Problem to work on:
All the lines below need to be output exactly, apart from any images.

Records from a dataset:
Start of Block

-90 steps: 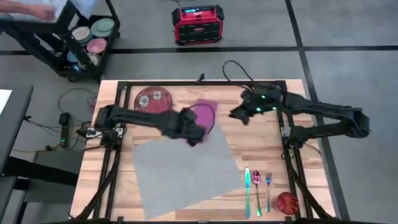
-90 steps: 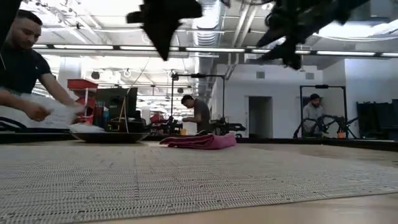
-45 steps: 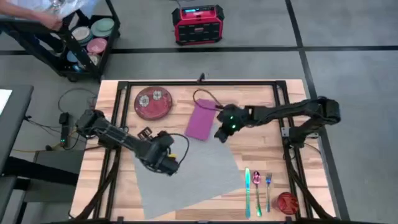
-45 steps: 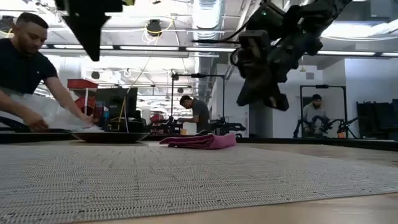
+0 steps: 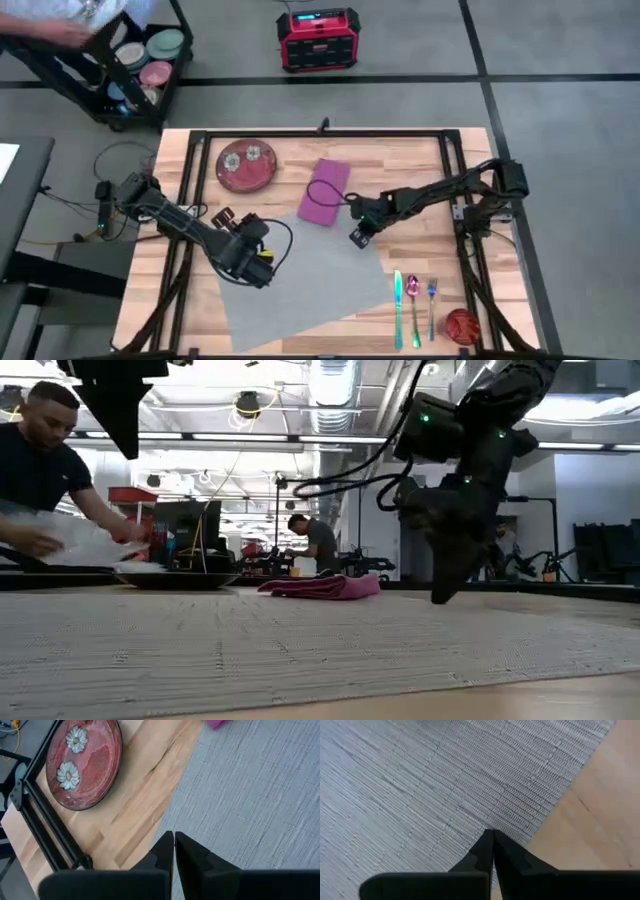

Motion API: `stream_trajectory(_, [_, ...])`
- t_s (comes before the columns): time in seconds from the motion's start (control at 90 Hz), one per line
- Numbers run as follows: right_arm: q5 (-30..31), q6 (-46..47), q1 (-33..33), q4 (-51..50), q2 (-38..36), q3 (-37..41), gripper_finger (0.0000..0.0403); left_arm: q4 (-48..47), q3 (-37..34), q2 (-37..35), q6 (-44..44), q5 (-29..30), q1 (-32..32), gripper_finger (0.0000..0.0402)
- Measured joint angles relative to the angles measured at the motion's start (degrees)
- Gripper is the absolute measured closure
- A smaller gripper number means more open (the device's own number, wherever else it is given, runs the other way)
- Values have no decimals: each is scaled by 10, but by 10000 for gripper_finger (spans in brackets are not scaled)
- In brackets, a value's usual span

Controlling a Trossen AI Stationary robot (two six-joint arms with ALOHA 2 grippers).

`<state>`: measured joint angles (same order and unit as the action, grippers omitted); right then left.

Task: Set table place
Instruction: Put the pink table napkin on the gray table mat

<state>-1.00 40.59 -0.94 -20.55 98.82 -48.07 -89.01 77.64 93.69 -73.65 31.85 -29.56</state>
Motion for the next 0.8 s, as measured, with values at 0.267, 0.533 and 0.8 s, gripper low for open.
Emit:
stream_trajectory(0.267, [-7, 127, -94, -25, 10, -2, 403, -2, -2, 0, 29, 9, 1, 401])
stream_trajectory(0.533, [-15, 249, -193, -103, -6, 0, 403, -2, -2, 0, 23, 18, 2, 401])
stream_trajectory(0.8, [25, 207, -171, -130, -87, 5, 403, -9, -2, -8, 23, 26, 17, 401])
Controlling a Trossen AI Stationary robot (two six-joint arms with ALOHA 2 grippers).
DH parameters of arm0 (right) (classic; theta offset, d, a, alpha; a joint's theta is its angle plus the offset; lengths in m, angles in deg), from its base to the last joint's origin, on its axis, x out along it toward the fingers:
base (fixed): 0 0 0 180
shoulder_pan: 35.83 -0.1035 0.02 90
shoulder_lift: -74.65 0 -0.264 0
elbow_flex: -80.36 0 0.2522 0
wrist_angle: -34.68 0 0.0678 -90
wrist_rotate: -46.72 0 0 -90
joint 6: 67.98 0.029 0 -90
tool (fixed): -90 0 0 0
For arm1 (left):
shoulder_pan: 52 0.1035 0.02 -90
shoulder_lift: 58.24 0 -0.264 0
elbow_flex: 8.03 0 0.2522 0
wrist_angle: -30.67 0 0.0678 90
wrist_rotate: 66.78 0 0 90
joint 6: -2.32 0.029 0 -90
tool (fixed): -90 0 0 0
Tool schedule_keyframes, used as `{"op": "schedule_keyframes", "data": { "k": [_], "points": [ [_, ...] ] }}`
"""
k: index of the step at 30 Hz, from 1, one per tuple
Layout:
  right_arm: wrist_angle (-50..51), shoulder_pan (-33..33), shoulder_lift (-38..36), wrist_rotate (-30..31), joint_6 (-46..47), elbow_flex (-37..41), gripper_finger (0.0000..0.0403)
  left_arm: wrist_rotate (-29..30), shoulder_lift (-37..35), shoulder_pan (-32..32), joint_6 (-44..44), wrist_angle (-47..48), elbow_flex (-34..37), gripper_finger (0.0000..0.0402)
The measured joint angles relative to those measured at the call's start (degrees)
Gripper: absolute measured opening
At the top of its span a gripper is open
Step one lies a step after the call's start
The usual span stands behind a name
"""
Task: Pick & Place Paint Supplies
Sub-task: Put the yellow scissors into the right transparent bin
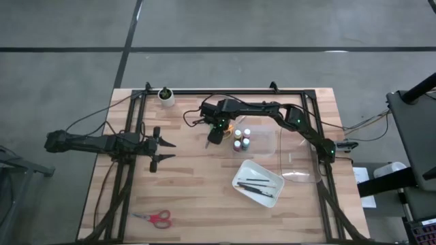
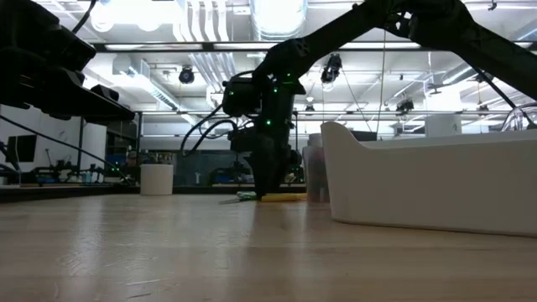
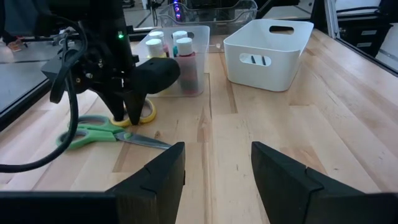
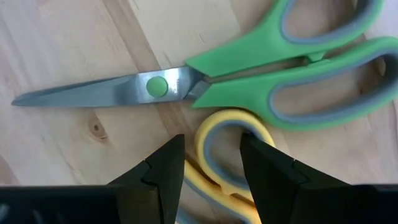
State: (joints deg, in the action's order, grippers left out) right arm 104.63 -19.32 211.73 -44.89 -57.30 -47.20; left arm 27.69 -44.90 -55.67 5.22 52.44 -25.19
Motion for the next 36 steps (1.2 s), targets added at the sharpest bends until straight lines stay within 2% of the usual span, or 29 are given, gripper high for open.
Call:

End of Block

Written answer:
-90 steps: 
-90 steps: 
-45 steps: 
-45 steps: 
+0 steps: 

Motion API: `stream_trajectory(_, [_, ...])`
- t_s (comes before the columns): time in seconds from the motion's start (control at 90 Hz), one per line
- Numbers run as follows: right_arm: q5 (-30..31), q6 (-46..47), q1 (-33..33), q4 (-51..50), q2 (-38..36), q3 (-37..41), gripper_finger (0.0000..0.0403); left_arm: q4 (-48..47), q3 (-37..34), q2 (-37..35), q6 (-44..44), q5 (-29..30), q1 (-32..32), gripper_finger (0.0000..0.0402)
- Measured joint angles relative to the angles measured at the motion's start (degrees)
- Gripper is the absolute measured closure
- A smaller gripper number means more open (the device's own number, wherever else it is given, runs the other way)
- Values have no decimals: each is scaled by 10, but by 10000 for gripper_finger (spans in brackets are not scaled)
- In brackets, a value's usual span

Controlling a Trossen AI Stationary robot (two six-joint arms with ALOHA 2 grippers).

`<state>`: measured joint angles (same order and unit as the action, grippers omitted); right then left.

Task: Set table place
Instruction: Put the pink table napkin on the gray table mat

<state>-1.00 40.59 -0.94 -20.55 98.82 -48.07 -89.01 77.64 93.69 -73.65 31.85 -29.56</state>
Motion for the next 0.8 s, as measured, with values at 0.267, 0.533 and 0.8 s, gripper low for open.
Emit:
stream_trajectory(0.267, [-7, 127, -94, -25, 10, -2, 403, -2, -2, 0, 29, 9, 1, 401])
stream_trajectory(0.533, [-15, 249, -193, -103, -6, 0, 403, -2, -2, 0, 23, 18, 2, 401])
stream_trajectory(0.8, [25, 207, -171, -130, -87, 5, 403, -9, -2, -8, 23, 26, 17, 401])
Controlling a Trossen AI Stationary robot (two six-joint arms with ALOHA 2 grippers).
DH parameters of arm0 (right) (classic; theta offset, d, a, alpha; a joint's theta is its angle plus the offset; lengths in m, angles in deg), from its base to the last joint's origin, on its axis, x out along it toward the fingers:
base (fixed): 0 0 0 180
shoulder_pan: 35.83 -0.1035 0.02 90
shoulder_lift: -74.65 0 -0.264 0
elbow_flex: -80.36 0 0.2522 0
wrist_angle: -34.68 0 0.0678 -90
wrist_rotate: -46.72 0 0 -90
joint 6: 67.98 0.029 0 -90
tool (fixed): -90 0 0 0
For arm1 (left):
shoulder_pan: 52 0.1035 0.02 -90
shoulder_lift: 58.24 0 -0.264 0
elbow_flex: 8.03 0 0.2522 0
wrist_angle: -30.67 0 0.0678 90
wrist_rotate: 66.78 0 0 90
joint 6: -2.32 0.029 0 -90
tool (fixed): -90 0 0 0
Tool schedule_keyframes, used as `{"op": "schedule_keyframes", "data": { "k": [_], "points": [ [_, ...] ] }}`
"""
k: index of the step at 30 Hz, from 1, one per tuple
Layout:
  right_arm: wrist_angle (-50..51), shoulder_pan (-33..33), shoulder_lift (-38..36), wrist_rotate (-30..31), joint_6 (-46..47), elbow_flex (-37..41), gripper_finger (0.0000..0.0403)
  left_arm: wrist_rotate (-29..30), shoulder_lift (-37..35), shoulder_pan (-32..32), joint_6 (-44..44), wrist_angle (-47..48), elbow_flex (-34..37), gripper_finger (0.0000..0.0402)
The measured joint angles relative to those measured at the call's start (degrees)
Gripper: absolute measured opening
At the top of its span a gripper is open
Step one lies a step after the call's start
The usual span stands behind a name
"""
Task: Pick & Place Paint Supplies
Sub-task: Put the yellow scissors into the right transparent bin
State: (joints deg, in the action's order, grippers left out) right arm 104.63 -19.32 211.73 -44.89 -57.30 -47.20; left arm 27.69 -44.90 -55.67 5.22 52.44 -25.19
Motion for the next 36 steps (1.2 s), targets added at the sharpest bends until straight lines stay within 2% of the usual span, or 29 are given, gripper high for open.
Call:

The exercise is done; no more work remains.